The user terminal 200 may receive the LTE frequency information
when the connection request is rejected by the network of the 3G
system. The user terminal 200 performs a cell search based on the
LTE frequency information. Then, the user terminal connects to a
cell with good communication quality based on the result of the
cell search and starts communications.
[0056] In the present embodiment, when a cell with communication
quality greater than or equal to a predetermined threshold is
detected in the cell search, the user terminal connects to the
detected cell. This process is described below in more detail. When
the LTE frequency information includes information indicating a
first frequency band and information indicating a second frequency
band, the user terminal 200 starts a cell search with one of the
first frequency band and the second frequency band.
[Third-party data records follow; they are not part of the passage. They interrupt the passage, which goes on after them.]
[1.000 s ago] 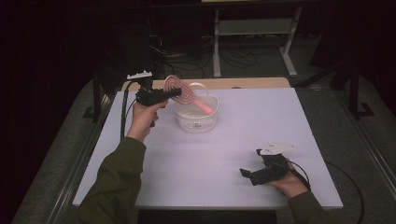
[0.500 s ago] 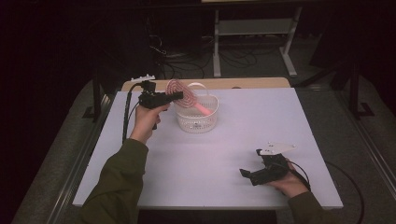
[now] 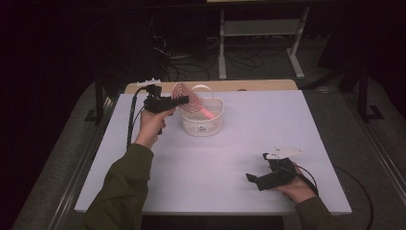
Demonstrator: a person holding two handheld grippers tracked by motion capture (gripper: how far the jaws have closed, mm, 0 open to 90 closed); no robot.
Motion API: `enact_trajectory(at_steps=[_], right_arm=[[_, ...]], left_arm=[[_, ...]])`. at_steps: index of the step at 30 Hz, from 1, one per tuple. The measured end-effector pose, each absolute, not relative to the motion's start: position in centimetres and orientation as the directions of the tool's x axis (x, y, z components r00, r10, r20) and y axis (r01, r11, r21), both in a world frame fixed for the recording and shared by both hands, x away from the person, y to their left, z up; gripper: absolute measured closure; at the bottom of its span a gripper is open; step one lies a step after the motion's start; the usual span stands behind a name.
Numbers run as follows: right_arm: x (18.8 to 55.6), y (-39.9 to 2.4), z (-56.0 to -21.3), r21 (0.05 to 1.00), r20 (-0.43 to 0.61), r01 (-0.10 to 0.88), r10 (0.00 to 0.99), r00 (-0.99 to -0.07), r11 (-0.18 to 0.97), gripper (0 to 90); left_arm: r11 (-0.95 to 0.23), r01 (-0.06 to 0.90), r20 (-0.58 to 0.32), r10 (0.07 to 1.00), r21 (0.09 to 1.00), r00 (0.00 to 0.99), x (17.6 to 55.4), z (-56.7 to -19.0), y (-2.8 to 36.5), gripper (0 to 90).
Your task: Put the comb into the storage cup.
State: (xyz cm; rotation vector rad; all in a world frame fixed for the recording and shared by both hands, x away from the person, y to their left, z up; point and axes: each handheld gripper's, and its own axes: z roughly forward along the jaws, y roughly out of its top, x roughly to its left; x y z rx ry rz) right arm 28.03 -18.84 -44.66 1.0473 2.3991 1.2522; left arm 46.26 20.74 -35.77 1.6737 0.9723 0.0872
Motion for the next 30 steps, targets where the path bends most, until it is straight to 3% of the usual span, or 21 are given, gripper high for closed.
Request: enact_trajectory(at_steps=[30], right_arm=[[28.0,-18.8,-44.7,0.786,0.104,0.486,0.693,-0.713,0.382,0.0]], left_arm=[[-0.027,0.560,-0.406,0.660,0.828,0.632,46.6,-36.9,21.6,63.0]])
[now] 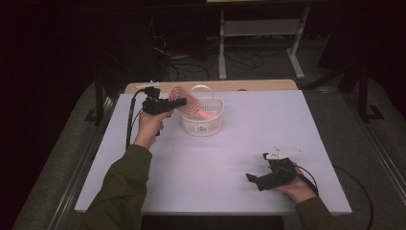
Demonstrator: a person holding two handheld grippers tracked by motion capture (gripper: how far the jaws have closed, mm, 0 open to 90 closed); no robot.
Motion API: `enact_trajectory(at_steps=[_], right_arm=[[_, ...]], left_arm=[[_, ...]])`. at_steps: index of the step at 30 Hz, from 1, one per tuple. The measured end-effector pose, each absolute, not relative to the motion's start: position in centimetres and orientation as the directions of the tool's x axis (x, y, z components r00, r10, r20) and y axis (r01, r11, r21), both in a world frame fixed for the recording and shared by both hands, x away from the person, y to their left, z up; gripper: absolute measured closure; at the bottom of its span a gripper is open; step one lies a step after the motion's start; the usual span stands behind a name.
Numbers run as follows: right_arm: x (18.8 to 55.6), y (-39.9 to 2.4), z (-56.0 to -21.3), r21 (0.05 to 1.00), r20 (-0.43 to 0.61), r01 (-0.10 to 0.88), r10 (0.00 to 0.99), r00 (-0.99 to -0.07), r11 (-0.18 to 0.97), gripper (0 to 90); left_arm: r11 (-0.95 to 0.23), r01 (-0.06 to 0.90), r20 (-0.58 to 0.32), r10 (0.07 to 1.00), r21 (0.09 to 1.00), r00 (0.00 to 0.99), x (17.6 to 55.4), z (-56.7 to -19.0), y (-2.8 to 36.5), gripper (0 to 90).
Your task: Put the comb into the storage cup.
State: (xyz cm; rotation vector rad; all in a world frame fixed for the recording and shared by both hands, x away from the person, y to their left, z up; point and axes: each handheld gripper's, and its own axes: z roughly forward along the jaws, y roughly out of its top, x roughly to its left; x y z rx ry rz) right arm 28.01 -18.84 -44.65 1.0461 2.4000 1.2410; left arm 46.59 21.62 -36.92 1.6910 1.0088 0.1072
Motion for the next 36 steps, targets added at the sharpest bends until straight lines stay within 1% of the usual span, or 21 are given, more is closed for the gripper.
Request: enact_trajectory(at_steps=[8,18,23,31,36], right_arm=[[28.04,-18.82,-44.68,0.787,0.105,0.485,0.692,-0.714,0.382,0.0],[28.03,-18.77,-44.70,0.786,0.102,0.485,0.692,-0.714,0.384,0.0],[28.11,-18.68,-44.69,0.786,0.105,0.486,0.693,-0.714,0.382,0.0],[28.10,-18.67,-44.71,0.785,0.104,0.485,0.691,-0.716,0.385,0.0],[28.12,-18.64,-44.71,0.785,0.103,0.485,0.690,-0.716,0.386,0.0]], left_arm=[[-0.022,0.561,-0.406,0.666,0.828,0.626,46.65,-37.07,21.99,61.4],[-0.029,0.556,-0.399,0.665,0.831,0.631,46.52,-37.28,22.33,56.0],[-0.021,0.559,-0.410,0.657,0.829,0.633,46.49,-37.53,22.61,53.3],[-0.054,0.536,-0.376,0.653,0.843,0.657,46.17,-37.29,22.45,44.5],[-0.093,0.504,-0.328,0.657,0.859,0.679,45.91,-37.11,22.19,37.8]])
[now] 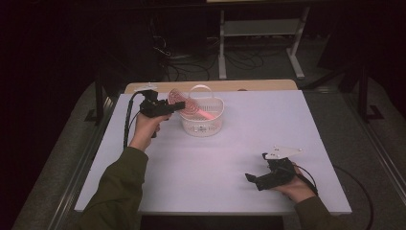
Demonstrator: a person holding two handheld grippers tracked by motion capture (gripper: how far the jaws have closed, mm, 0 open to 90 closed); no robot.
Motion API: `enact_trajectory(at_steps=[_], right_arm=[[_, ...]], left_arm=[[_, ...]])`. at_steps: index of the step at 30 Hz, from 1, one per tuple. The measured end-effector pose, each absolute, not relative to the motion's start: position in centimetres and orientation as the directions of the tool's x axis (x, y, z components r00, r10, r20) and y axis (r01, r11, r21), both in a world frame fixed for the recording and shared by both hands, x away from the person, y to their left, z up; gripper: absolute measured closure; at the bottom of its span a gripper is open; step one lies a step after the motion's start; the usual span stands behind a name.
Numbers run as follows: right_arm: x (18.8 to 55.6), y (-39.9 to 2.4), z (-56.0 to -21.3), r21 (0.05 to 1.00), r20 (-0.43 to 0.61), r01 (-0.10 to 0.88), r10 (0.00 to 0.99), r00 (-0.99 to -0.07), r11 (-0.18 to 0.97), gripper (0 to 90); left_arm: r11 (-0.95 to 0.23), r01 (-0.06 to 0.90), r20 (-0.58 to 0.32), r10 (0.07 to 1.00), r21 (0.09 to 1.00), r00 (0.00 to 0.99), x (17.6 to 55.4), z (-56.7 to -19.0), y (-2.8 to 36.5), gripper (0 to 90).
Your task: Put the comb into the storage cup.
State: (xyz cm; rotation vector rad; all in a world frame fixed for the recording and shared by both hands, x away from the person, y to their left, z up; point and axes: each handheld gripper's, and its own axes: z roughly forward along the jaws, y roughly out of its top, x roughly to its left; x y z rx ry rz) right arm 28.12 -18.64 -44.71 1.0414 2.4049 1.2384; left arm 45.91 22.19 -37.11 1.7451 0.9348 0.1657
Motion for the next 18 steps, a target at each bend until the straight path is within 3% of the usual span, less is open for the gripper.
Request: enact_trajectory(at_steps=[10,18], right_arm=[[28.2,-18.5,-44.7,0.785,0.102,0.483,0.688,-0.718,0.388,0.0],[28.2,-18.5,-44.8,0.786,0.103,0.482,0.687,-0.719,0.387,0.0]], left_arm=[[-0.199,0.447,-0.211,0.672,0.872,0.710,45.1,-36.7,21.6,18.4],[-0.239,0.431,-0.151,0.703,0.870,0.695,44.7,-36.4,21.6,10.5]])
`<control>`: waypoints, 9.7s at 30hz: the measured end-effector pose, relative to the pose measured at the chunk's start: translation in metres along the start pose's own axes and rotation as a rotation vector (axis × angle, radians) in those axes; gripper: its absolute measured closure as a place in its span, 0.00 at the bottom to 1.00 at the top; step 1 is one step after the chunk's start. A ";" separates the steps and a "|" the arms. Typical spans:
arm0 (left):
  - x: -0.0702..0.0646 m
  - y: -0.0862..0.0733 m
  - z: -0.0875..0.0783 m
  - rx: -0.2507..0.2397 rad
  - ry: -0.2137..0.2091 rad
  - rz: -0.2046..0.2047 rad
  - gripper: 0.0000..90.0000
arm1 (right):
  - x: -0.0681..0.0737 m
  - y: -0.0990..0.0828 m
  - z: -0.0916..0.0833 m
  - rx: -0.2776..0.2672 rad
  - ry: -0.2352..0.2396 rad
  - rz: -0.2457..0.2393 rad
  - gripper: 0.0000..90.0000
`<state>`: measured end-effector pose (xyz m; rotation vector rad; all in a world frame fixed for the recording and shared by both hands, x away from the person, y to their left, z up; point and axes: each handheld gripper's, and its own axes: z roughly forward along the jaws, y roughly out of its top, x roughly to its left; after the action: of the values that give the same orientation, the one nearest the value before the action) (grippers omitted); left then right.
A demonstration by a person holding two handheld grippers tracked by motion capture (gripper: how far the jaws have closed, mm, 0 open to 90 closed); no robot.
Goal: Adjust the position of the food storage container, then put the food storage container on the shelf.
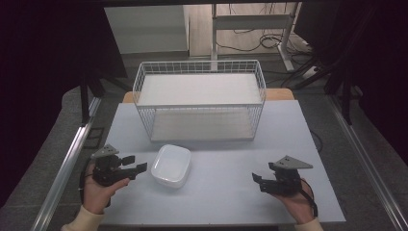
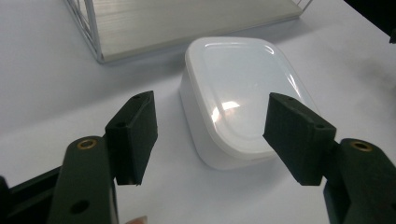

For example,
when the cell search is started with the first frequency band and a
cell using a frequency band in the first frequency band and having
a communication quality level greater than or equal to a
predetermined threshold is detected, the user terminal 200 switches
to the detected cell. Meanwhile, when no cell using a frequency
band in the first frequency band and having a communication quality
level greater than or equal to the predetermined threshold is
detected, the user terminal 200 performs a cell search with the
second frequency band. Based on the results of the cell search with
the first frequency band and the second frequency band, the user
terminal switches to a cell with the highest communication quality
level.
[0057] FIG. 5 is a block diagram illustrating an exemplary
functional configuration of the user terminal 200. The functional
units illustrated in FIG. 5 may be implemented by executing
programs stored in the storage unit 210 by the MPU 212.
Alternatively, the functional units illustrated in FIG. 5 may be
implemented by firmware stored in the MPU 212.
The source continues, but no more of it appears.